Only the lines from the one containing "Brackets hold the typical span" through the last line of the material should be returned, each exactly as it stands.

### Dataset content

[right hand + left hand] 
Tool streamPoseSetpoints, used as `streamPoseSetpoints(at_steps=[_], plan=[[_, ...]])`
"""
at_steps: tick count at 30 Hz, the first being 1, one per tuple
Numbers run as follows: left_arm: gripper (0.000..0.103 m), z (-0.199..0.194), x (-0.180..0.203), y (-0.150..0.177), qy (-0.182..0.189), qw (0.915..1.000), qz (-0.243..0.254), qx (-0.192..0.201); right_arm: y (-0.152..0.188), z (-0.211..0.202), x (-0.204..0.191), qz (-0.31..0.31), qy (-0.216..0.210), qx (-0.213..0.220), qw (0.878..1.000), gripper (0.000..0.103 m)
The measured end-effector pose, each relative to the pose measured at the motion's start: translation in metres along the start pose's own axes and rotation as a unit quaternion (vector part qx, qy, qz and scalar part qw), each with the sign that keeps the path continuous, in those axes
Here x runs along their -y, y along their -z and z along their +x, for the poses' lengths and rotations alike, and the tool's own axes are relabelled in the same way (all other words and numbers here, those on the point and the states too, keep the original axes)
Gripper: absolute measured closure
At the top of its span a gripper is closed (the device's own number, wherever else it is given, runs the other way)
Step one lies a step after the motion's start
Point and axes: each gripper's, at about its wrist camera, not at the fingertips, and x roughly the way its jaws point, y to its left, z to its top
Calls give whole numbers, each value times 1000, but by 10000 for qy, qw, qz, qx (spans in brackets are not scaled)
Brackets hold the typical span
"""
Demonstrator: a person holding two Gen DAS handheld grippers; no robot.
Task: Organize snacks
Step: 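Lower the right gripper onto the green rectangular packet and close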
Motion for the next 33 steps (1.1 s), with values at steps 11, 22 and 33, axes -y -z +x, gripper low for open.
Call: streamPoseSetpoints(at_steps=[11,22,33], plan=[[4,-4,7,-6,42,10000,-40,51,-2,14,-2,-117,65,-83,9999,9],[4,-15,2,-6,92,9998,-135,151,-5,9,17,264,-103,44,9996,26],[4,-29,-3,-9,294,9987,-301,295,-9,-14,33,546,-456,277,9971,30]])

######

▸ **Answer section**
Brackets hold the typical span
"""
Demonstrator: a person holding two Gen DAS handheld grippers; no robot.
Task: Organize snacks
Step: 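Lower the right gripper onto the green rectangular packet and close
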Motion for the next 33 steps (1.1 s), with values at steps 11, 22 and 33, axes -y -z +x, gripper low for open.
Call: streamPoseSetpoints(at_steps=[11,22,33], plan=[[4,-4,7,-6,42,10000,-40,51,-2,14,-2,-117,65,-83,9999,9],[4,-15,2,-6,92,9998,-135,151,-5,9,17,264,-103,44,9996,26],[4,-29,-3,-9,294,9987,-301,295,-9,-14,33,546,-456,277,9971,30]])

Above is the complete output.